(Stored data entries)
══════════════════════════════
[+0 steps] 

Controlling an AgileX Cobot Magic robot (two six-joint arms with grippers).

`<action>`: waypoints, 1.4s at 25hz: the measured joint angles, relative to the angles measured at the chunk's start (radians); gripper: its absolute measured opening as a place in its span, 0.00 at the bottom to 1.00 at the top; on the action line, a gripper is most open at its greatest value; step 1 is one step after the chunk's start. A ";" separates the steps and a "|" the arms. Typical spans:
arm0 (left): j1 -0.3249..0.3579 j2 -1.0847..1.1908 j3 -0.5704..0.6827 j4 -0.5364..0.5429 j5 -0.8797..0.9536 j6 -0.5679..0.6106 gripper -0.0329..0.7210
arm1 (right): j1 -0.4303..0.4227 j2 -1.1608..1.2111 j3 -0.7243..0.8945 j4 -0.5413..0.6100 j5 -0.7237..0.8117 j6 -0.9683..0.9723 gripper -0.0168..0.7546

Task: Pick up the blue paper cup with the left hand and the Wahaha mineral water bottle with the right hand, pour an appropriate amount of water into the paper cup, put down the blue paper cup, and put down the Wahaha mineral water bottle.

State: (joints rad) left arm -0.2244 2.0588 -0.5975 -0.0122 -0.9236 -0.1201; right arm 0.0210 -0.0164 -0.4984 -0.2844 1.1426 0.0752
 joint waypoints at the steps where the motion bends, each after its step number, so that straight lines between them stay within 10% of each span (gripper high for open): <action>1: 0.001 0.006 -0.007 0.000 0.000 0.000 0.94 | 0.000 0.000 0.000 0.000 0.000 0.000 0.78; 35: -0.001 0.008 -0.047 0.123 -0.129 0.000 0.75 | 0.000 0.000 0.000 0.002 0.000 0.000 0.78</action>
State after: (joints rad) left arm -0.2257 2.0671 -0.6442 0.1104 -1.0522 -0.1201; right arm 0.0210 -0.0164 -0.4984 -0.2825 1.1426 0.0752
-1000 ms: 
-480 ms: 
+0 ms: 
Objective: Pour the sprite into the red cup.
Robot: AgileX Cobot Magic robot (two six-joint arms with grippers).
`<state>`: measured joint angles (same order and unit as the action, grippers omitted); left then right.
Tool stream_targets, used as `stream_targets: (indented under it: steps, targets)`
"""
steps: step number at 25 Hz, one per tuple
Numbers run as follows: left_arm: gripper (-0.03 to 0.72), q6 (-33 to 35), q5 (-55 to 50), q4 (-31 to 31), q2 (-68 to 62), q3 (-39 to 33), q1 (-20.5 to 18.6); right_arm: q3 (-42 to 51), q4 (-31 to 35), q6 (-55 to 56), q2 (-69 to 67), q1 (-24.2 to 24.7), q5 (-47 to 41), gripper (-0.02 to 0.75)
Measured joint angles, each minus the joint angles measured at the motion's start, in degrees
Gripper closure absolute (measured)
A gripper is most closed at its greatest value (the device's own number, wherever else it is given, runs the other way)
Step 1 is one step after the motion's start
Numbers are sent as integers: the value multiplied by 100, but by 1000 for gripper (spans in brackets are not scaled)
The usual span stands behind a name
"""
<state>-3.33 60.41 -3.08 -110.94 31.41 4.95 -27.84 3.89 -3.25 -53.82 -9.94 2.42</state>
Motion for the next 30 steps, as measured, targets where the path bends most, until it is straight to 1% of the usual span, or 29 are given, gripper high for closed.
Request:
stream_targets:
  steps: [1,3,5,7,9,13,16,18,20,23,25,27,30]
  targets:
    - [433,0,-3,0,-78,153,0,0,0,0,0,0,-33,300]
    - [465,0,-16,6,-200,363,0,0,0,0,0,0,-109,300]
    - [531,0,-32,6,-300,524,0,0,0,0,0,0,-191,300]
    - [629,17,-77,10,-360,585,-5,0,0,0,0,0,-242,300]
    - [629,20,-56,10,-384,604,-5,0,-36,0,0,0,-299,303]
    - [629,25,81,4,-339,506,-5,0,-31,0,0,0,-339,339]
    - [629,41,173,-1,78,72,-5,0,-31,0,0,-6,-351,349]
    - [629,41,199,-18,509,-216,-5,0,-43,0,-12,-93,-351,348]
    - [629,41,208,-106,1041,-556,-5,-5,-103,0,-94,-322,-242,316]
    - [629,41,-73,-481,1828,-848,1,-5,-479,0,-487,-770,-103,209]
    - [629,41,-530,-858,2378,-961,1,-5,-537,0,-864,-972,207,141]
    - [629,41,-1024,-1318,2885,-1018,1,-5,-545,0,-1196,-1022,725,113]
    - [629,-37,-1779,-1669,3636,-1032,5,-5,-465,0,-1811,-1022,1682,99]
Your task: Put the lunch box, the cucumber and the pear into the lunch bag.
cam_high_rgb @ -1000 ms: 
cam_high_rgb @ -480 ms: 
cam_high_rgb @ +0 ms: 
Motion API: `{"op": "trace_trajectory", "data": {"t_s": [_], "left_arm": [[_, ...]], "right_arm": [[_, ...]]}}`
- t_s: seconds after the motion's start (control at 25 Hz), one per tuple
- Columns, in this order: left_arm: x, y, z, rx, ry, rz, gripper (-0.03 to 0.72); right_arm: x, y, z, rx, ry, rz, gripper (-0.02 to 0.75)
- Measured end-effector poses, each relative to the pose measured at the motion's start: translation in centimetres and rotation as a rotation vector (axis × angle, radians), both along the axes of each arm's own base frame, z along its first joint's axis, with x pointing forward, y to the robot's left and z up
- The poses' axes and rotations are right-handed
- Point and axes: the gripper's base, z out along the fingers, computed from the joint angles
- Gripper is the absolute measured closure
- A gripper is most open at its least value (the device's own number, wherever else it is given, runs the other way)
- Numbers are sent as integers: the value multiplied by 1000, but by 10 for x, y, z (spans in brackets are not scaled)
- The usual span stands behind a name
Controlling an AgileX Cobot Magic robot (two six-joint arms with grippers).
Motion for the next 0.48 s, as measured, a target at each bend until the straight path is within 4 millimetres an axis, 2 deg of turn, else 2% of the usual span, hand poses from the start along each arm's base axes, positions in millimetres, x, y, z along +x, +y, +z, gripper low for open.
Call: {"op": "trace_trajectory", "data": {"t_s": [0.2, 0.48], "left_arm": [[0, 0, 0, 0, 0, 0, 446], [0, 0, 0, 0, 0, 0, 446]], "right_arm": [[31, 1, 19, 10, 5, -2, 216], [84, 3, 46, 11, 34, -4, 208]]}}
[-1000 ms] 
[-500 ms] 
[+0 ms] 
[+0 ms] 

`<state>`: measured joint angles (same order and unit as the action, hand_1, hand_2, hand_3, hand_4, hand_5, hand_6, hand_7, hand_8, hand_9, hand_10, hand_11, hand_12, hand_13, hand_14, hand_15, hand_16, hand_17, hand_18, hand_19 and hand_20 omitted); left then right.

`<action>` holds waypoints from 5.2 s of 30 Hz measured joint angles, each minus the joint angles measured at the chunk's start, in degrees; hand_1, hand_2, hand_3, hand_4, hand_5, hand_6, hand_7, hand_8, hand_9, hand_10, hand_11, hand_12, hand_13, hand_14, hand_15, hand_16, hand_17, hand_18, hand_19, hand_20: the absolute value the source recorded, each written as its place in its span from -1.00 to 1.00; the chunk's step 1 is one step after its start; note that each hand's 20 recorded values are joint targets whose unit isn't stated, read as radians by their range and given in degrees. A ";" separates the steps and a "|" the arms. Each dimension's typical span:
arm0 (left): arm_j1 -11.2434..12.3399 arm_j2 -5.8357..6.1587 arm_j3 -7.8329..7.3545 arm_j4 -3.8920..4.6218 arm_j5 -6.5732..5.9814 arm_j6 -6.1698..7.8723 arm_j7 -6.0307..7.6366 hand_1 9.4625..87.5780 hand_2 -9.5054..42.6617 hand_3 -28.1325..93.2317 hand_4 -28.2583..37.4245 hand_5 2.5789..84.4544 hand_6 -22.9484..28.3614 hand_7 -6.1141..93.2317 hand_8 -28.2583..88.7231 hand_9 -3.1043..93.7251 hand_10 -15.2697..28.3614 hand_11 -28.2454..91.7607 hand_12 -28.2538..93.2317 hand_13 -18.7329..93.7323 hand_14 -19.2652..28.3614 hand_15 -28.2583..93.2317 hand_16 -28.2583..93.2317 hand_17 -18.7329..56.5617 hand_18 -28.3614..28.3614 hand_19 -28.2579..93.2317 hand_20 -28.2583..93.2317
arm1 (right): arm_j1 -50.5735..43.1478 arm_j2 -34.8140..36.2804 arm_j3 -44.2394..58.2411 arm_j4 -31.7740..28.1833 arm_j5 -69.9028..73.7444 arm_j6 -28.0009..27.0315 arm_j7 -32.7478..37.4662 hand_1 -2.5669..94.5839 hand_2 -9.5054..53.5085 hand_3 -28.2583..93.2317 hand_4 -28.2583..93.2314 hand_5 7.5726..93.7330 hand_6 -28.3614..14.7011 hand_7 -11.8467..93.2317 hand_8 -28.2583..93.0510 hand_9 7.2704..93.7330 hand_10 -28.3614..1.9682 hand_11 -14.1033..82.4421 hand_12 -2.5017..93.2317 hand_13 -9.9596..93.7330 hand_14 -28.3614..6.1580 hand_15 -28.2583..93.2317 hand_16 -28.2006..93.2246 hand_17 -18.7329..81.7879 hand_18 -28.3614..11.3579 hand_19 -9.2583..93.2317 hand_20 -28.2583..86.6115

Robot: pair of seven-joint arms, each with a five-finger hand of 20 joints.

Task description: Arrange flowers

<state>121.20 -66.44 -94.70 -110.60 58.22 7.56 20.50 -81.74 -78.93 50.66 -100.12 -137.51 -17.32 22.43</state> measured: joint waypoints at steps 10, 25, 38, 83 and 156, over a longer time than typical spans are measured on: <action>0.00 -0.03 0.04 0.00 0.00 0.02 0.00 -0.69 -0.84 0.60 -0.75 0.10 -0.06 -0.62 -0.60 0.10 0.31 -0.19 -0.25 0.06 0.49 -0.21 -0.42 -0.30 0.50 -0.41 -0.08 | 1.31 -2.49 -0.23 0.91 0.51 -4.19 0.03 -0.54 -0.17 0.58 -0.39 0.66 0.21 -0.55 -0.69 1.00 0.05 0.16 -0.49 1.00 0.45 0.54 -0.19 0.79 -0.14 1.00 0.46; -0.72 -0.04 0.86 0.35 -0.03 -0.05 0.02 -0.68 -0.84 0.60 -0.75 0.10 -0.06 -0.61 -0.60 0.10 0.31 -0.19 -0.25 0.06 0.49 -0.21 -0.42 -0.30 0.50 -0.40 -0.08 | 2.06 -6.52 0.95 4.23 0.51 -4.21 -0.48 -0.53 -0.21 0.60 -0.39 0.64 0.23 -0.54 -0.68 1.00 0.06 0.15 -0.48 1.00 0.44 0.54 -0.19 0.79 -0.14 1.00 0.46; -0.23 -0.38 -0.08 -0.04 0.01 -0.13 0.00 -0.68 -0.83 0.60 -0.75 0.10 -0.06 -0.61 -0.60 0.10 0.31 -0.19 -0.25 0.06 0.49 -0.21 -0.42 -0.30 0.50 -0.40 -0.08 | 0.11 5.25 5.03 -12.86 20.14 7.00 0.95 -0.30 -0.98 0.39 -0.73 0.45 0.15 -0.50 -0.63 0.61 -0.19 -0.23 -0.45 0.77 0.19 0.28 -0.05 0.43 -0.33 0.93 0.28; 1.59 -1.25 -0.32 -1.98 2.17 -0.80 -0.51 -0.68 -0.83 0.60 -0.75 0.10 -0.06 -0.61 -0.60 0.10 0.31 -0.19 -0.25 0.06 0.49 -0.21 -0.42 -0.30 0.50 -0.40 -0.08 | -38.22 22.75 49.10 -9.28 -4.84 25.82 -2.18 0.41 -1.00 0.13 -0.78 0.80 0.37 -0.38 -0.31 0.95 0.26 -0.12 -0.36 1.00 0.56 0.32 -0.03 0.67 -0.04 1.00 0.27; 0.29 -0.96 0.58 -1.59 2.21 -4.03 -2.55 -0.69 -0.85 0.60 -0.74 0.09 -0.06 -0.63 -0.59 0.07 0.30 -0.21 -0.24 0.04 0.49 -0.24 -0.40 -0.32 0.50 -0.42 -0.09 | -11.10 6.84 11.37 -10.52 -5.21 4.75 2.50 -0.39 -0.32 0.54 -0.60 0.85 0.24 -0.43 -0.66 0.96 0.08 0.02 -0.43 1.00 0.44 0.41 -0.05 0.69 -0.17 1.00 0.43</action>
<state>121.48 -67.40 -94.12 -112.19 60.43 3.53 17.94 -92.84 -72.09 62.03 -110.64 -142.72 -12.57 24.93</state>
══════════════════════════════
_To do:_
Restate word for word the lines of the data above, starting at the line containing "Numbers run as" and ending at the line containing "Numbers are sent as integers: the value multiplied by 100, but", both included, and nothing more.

_Exercise result:_
Numbers run as follows: left_arm: gripper (-0.03 to 0.72), q6 (-33 to 35), q5 (-55 to 50), q4 (-31 to 31), q2 (-68 to 62), q3 (-39 to 33), q1 (-20.5 to 18.6); right_arm: q3 (-42 to 51), q4 (-31 to 35), q6 (-55 to 56), q2 (-69 to 67), q1 (-24.2 to 24.7), q5 (-47 to 41), gripper (-0.02 to 0.75)
Measured joint angles, each minus the joint angles measured at the motion's start, in degrees
Gripper closure absolute (measured)
A gripper is most closed at its greatest value (the device's own number, wherever else it is given, runs the other way)
Step 1 is one step after the motion's start
Numbers are sent as integers: the value multiplied by 100, but by 1000 for gripper (spans in brackets are not scaled)

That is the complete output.